» AIM OF THE TASK
Reproduce, without alteration, every line of the data; exclude the images.

» DATA SEGMENT
-*-

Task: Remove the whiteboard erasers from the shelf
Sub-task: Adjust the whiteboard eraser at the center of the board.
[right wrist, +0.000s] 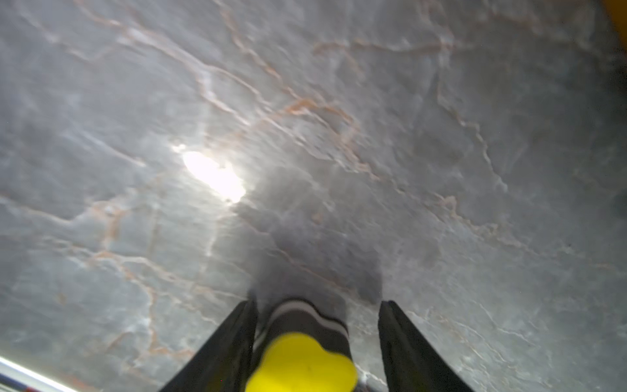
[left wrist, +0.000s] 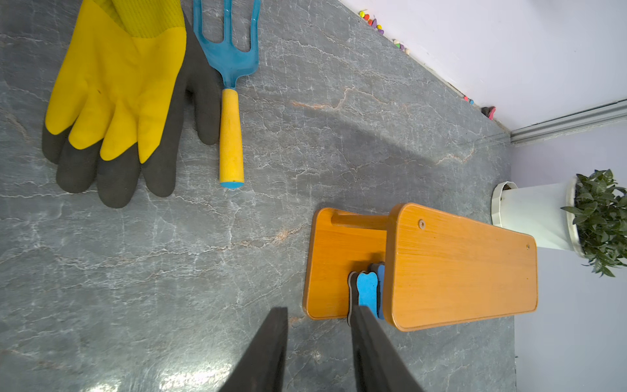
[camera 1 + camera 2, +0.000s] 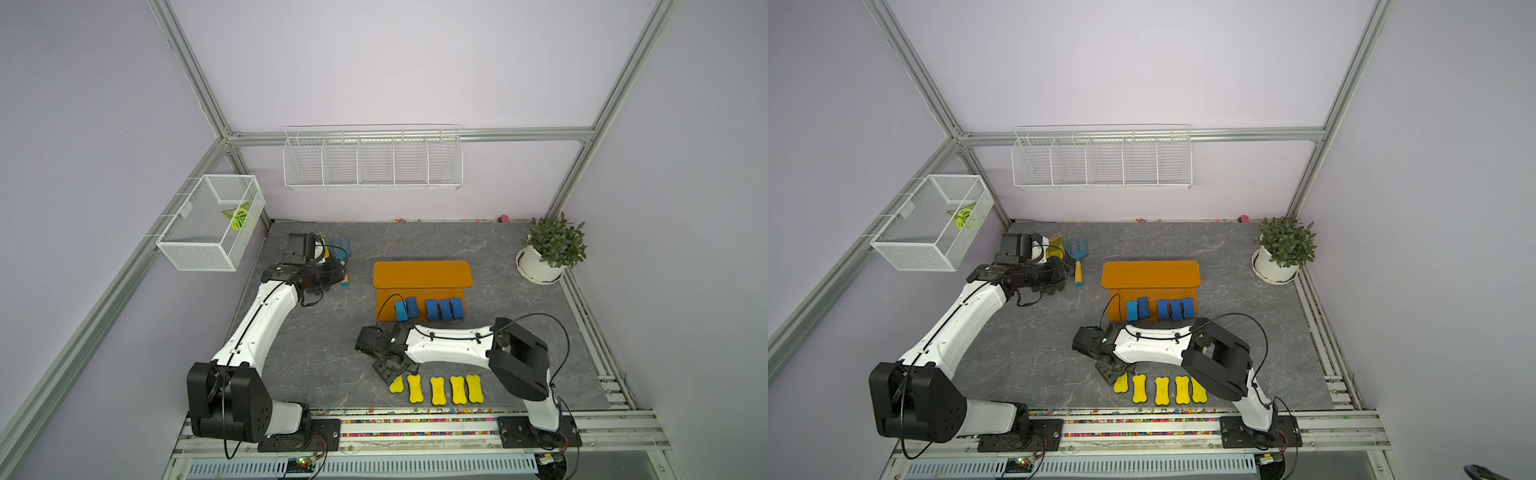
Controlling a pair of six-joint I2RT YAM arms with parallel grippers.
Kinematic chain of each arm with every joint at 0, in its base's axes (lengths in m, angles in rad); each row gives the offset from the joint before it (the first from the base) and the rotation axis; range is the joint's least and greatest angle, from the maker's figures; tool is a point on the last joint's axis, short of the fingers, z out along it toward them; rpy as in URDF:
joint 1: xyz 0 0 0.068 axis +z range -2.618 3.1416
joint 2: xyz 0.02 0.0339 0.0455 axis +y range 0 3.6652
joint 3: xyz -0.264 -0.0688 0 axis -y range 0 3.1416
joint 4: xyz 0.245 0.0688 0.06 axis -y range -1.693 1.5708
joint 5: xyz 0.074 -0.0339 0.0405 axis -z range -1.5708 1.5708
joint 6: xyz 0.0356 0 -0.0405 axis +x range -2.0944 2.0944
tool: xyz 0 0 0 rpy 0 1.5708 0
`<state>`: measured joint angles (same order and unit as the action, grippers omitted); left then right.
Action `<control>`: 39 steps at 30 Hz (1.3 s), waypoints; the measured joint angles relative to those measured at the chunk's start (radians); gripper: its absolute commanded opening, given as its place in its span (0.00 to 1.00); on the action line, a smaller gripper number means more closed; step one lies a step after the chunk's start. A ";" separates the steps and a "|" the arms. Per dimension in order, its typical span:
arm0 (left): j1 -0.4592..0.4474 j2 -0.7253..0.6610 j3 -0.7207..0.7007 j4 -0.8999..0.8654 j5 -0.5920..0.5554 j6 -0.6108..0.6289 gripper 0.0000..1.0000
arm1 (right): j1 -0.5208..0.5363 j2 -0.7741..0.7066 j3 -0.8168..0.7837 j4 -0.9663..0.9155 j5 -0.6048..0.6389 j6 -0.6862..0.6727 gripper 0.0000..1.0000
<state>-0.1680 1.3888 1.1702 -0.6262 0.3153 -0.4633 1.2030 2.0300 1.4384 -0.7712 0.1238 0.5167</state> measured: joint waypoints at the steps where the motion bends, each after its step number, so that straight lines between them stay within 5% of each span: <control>1: 0.000 0.001 0.000 0.000 0.002 0.000 0.37 | -0.008 -0.005 -0.009 0.006 -0.014 0.002 0.59; 19: 0.000 0.027 0.000 0.009 0.034 0.000 0.37 | -0.125 -0.124 -0.127 0.148 -0.257 0.013 0.48; 39: 0.000 0.033 0.000 0.018 0.048 0.000 0.37 | -0.124 -0.151 -0.204 0.193 -0.339 0.030 0.45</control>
<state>-0.1680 1.4216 1.1702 -0.6083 0.3634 -0.4637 1.0786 1.8790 1.2343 -0.5777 -0.2153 0.5468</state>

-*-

» RESULT FOR THIS EXERCISE
Task: Remove the whiteboard erasers from the shelf
Sub-task: Adjust the whiteboard eraser at the center of the board.
[right wrist, +0.000s] 
[left wrist, +0.000s] 
[camera 1 + camera 2, +0.000s] 
Controlling a pair of six-joint I2RT YAM arms with parallel grippers.
Kinematic chain of each arm with every joint at 0, in its base's axes (lengths in m, angles in rad); each row gives the offset from the joint before it (the first from the base) and the rotation axis; range is the joint's least and greatest angle, from the maker's figures; tool is a point on the last joint's axis, short of the fingers, z out along it toward them; rpy as in URDF:
joint 1: xyz 0 0 0.068 axis +z range -2.618 3.1416
joint 2: xyz 0.02 0.0339 0.0455 axis +y range 0 3.6652
joint 3: xyz -0.264 -0.0688 0 axis -y range 0 3.1416
joint 4: xyz 0.245 0.0688 0.06 axis -y range -1.693 1.5708
joint 5: xyz 0.074 -0.0339 0.0405 axis -z range -1.5708 1.5708
joint 6: xyz 0.0356 0 -0.0405 axis +x range -2.0944 2.0944
tool: xyz 0 0 0 rpy 0 1.5708 0
`<state>`: measured joint angles (same order and unit as the action, grippers omitted); left then right.
Action `<control>`: 39 steps at 30 Hz (1.3 s), waypoints; the measured joint angles relative to those measured at the chunk's start (radians); gripper: its absolute commanded opening, given as its place in its span (0.00 to 1.00); on the action line, a smaller gripper number means more closed; step one lies a step after the chunk's start. A ";" separates the steps and a "|" the arms. Per dimension in order, its typical span:
arm0 (left): j1 -0.4592..0.4474 j2 -0.7253..0.6610 j3 -0.7207..0.7007 j4 -0.8999..0.8654 j5 -0.5920..0.5554 j6 -0.6108..0.6289 gripper 0.0000..1.0000
arm1 (right): j1 -0.5208..0.5363 j2 -0.7741..0.7066 j3 -0.8168..0.7837 j4 -0.9663..0.9155 j5 -0.6048..0.6389 j6 -0.6862..0.6727 gripper 0.0000..1.0000
<state>-0.1680 1.3888 1.1702 -0.6262 0.3153 -0.4633 1.2030 2.0300 1.4384 -0.7712 0.1238 0.5167</state> measured: joint waypoints at the steps where the motion bends, each after its step number, so that straight lines between them stay within 5% of each span: <control>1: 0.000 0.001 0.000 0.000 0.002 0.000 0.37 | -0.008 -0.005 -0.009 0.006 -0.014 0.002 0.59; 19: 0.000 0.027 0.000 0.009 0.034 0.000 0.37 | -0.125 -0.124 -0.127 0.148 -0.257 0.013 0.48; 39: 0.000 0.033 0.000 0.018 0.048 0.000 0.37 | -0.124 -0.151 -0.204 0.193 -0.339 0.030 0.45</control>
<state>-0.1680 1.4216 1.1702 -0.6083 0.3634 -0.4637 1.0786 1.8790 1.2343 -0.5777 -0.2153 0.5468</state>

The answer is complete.